We are not using heartbeat - but I cannot find much documentation on what the difference between heartbeat and healthcheck are for Consul.
Here's my bootstrp.yml
spring:
application:
name: my-service
cloud:
config:
enabled: false
consul:
host: ${discovery.host:localhost}
port: ${discovery.port:8500}
config:
watch:
wait-time: 30
delay: 10000
profile-separator: "-"
format: FILES
discovery:
prefer-ip-address: true
instanceId: ${spring.application.name}:${spring.application.instance_id:${random.value}}
There are other settings to enable heartbeat, but the docs say something about this putting more stress on the Consul cluster.
Has anyone managed to get Consul and Spring Boot/Docker services to actually de-register automatically? It actually doesn't cause any real problems, but it makes the Consul UI pretty useless to actually monitor for up/down services.
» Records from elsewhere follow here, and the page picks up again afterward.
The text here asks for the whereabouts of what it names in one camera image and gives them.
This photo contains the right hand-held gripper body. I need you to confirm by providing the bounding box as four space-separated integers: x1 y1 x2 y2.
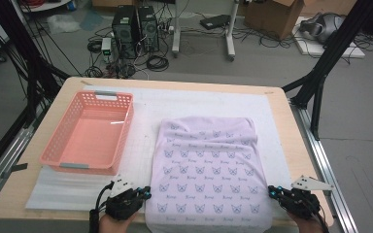
279 175 334 221

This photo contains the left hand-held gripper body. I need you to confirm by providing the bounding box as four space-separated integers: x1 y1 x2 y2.
105 174 145 221

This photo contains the lilac printed towel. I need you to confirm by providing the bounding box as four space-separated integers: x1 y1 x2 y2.
144 116 274 233

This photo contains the pink plastic basket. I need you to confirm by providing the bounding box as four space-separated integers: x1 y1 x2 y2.
38 90 135 177

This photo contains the person's left hand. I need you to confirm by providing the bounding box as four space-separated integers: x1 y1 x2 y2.
98 212 139 233

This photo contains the person's right hand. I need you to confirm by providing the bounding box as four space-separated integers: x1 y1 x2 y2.
288 212 324 233

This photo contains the white foam mat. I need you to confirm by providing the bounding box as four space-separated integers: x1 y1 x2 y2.
24 84 304 218

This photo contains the white floor board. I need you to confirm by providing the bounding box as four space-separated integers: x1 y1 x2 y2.
291 16 366 59

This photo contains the small white power box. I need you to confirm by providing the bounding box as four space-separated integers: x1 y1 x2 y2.
100 37 113 56

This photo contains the black computer tower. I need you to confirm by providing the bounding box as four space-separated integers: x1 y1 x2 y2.
111 4 140 60
137 5 160 52

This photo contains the white metal stand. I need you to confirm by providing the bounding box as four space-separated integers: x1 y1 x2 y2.
171 0 241 62

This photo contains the open cardboard box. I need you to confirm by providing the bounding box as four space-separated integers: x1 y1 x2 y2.
243 0 305 41

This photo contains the grey headset device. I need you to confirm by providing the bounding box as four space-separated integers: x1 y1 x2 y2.
299 12 346 45

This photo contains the teal floor sheet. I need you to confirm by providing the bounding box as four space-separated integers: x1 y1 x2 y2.
79 9 106 32

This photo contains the black flat device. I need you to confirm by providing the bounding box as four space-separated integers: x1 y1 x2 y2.
199 14 231 31

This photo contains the clear plastic bag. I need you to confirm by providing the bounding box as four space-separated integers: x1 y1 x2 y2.
47 13 82 35

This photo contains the brown cardboard box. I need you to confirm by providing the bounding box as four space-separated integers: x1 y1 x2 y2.
91 0 137 9
302 0 358 17

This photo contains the white round table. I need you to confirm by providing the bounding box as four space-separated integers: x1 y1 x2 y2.
18 0 74 14

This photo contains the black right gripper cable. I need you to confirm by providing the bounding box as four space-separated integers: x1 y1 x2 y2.
307 193 330 233

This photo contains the aluminium rail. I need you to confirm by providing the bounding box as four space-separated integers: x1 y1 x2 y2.
289 100 360 233
0 106 51 212

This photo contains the coiled black cable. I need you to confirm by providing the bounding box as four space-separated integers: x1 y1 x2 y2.
85 65 104 79
146 54 170 73

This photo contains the black frame stand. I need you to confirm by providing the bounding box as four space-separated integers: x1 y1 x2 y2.
281 0 373 142
0 0 72 127
You have mentioned you are using a docker container to run the microservice. Are you trapping the SIGTERM in your entrypoint script in docker container ? If a SIGTERM is sent, the boot application will get it and you will see the below log showing that the microservice is deregistering with Consul.
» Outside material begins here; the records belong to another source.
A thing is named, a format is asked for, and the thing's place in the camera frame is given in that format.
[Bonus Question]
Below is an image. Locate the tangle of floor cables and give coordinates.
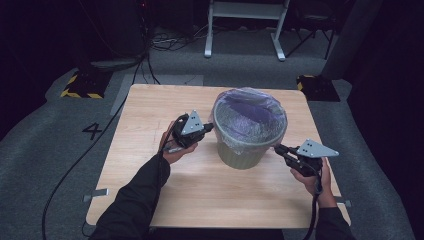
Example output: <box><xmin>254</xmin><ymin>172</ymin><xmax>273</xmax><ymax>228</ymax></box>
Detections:
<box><xmin>149</xmin><ymin>24</ymin><xmax>214</xmax><ymax>53</ymax></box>

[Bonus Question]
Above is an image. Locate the grey metal table bracket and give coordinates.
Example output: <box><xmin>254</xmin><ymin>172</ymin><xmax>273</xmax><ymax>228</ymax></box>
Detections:
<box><xmin>82</xmin><ymin>188</ymin><xmax>110</xmax><ymax>203</ymax></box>
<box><xmin>334</xmin><ymin>196</ymin><xmax>352</xmax><ymax>208</ymax></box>

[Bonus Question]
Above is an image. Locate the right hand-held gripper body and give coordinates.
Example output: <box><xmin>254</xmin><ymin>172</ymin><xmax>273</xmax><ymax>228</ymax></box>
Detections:
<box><xmin>285</xmin><ymin>138</ymin><xmax>340</xmax><ymax>178</ymax></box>

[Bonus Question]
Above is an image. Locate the grey pillar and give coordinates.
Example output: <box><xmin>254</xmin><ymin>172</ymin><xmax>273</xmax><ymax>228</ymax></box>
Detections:
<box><xmin>320</xmin><ymin>0</ymin><xmax>384</xmax><ymax>81</ymax></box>

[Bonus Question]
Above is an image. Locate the white metal stand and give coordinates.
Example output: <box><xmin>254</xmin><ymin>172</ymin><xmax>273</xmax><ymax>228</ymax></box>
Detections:
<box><xmin>203</xmin><ymin>0</ymin><xmax>291</xmax><ymax>62</ymax></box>

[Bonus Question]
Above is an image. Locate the black tripod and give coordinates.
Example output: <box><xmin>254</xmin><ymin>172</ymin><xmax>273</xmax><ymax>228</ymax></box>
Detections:
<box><xmin>284</xmin><ymin>13</ymin><xmax>338</xmax><ymax>61</ymax></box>

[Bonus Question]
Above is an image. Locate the black yellow striped base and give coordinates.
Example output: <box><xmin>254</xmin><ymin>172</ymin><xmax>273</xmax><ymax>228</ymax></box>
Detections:
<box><xmin>296</xmin><ymin>74</ymin><xmax>342</xmax><ymax>103</ymax></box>
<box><xmin>59</xmin><ymin>69</ymin><xmax>113</xmax><ymax>100</ymax></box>

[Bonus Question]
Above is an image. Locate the left hand-held gripper cable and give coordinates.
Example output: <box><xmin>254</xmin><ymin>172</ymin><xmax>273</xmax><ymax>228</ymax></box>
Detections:
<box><xmin>156</xmin><ymin>113</ymin><xmax>189</xmax><ymax>191</ymax></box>

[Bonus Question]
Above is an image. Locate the green plastic trash bin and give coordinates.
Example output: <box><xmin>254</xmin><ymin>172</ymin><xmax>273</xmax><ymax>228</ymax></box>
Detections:
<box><xmin>212</xmin><ymin>96</ymin><xmax>288</xmax><ymax>170</ymax></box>

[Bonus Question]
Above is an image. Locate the purple plastic bag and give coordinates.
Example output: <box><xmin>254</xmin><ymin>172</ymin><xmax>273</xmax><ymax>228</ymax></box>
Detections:
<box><xmin>209</xmin><ymin>87</ymin><xmax>288</xmax><ymax>157</ymax></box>

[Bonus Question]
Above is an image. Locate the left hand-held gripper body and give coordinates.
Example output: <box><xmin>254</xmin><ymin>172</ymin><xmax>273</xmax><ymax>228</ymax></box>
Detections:
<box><xmin>171</xmin><ymin>109</ymin><xmax>206</xmax><ymax>149</ymax></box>

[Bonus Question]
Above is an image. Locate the person's right hand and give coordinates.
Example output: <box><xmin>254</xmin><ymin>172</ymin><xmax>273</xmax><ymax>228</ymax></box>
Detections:
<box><xmin>289</xmin><ymin>158</ymin><xmax>338</xmax><ymax>209</ymax></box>

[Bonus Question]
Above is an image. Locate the hand-held gripper cable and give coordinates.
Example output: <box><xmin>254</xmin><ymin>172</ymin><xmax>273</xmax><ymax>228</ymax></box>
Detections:
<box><xmin>301</xmin><ymin>166</ymin><xmax>324</xmax><ymax>240</ymax></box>
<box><xmin>156</xmin><ymin>113</ymin><xmax>189</xmax><ymax>191</ymax></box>

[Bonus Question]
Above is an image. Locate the long black floor cable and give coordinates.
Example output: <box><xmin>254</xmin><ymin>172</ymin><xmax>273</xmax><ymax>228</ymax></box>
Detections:
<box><xmin>41</xmin><ymin>53</ymin><xmax>151</xmax><ymax>240</ymax></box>

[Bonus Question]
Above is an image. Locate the right hand-held gripper cable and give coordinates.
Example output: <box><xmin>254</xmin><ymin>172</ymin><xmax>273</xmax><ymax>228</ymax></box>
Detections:
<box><xmin>301</xmin><ymin>166</ymin><xmax>324</xmax><ymax>240</ymax></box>

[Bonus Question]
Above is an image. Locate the person's left hand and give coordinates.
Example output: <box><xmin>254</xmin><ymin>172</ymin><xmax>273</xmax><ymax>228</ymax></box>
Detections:
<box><xmin>158</xmin><ymin>120</ymin><xmax>199</xmax><ymax>165</ymax></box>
2017-04-27 09:20:19.854 INFO 6852 --- [on(6)-127.0.0.1] inMXBeanRegistrar$SpringApplicationAdmin : Application shutdown requested.
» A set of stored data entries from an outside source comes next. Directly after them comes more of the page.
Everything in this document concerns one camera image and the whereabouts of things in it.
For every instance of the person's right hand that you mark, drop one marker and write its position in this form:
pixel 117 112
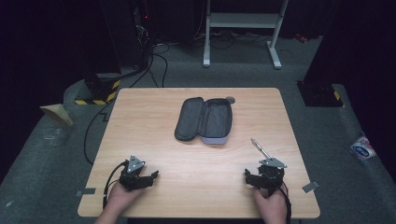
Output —
pixel 271 203

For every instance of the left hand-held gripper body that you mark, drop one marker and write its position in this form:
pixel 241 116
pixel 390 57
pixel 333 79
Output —
pixel 132 174

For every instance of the white blue plastic packet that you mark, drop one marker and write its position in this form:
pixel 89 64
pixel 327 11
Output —
pixel 362 147

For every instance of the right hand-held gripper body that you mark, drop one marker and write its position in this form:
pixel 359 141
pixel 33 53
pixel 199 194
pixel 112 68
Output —
pixel 271 172

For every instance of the yellow black striped stand base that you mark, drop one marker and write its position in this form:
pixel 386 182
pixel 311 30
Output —
pixel 99 93

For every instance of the dark equipment rack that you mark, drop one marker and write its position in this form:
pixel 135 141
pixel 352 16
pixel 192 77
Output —
pixel 140 34

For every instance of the person's left hand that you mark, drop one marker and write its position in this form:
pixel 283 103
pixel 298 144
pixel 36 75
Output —
pixel 120 196

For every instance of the grey round zipper pull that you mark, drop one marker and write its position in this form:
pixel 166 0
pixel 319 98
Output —
pixel 230 100

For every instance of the beige cardboard piece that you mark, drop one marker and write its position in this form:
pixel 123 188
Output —
pixel 57 112

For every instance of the white metal stand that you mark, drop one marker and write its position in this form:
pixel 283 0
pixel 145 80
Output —
pixel 243 21

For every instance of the silver pen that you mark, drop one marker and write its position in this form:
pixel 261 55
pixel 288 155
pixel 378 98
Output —
pixel 261 148

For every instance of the grey tape strip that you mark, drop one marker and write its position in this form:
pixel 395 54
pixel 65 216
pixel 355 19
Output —
pixel 310 186
pixel 86 192

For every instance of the open grey pencil case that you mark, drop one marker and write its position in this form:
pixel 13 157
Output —
pixel 205 119

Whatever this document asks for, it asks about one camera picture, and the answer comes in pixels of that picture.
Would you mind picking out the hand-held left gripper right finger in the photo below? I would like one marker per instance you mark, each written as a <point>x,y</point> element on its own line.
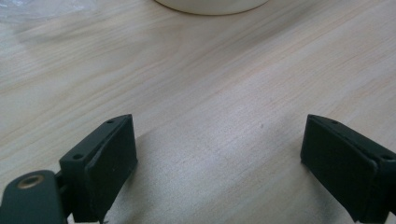
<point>348,168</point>

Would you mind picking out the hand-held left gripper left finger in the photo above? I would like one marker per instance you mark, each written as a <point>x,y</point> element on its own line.
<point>102,168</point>

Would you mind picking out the white round bowl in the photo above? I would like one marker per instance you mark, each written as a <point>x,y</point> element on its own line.
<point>211,6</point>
2017-04-27 09:20:19.857 INFO 6852 --- [on(6)-127.0.0.1] ationConfigEmbeddedWebApplicationContext : Closing org.springframework.boot.context.embedded.AnnotationConfigEmbeddedWebApplicationContext@afb5821: startup date [Thu Apr 27 09:20:00 EDT 2017]; parent: org.springframework.context.annotation.AnnotationConfigApplicationContext@130c12b7
2017-04-27 09:20:19.859 INFO 6852 --- [on(6)-127.0.0.1] o.s.c.support.DefaultLifecycleProcessor : Stopping beans in phase 2147483647
2017-04-27 09:20:19.863 INFO 6852 --- [on(6)-127.0.0.1] o.s.c.support.DefaultLifecycleProcessor : Stopping beans in phase 0
2017-04-27 09:20:19.863 INFO 6852 --- [on(6)-127.0.0.1] o.s.c.c.s.ConsulServiceRegistry : Deregistering service with consul: xxxxxxxxxxxxx
Consul doesn't automatically deregister services.
See https://groups.google.com/forum/#!topic/consul-tool/slV5xfWRpEE for the hint about the same question. According to that thread you need to either update the config or perform an Agent API call. Since the agent is the source of truth, you shouldn't try to update via Catalog API. See GitHub for details. They also mention at the Google group that you don't necessarily have to deregister services if the node goes down gracefully, but that doesn't seem to be your use case.
Please have a look at Consul not deregistering zombie services for hints about automating the service de-registration using either the api or tools like registrator.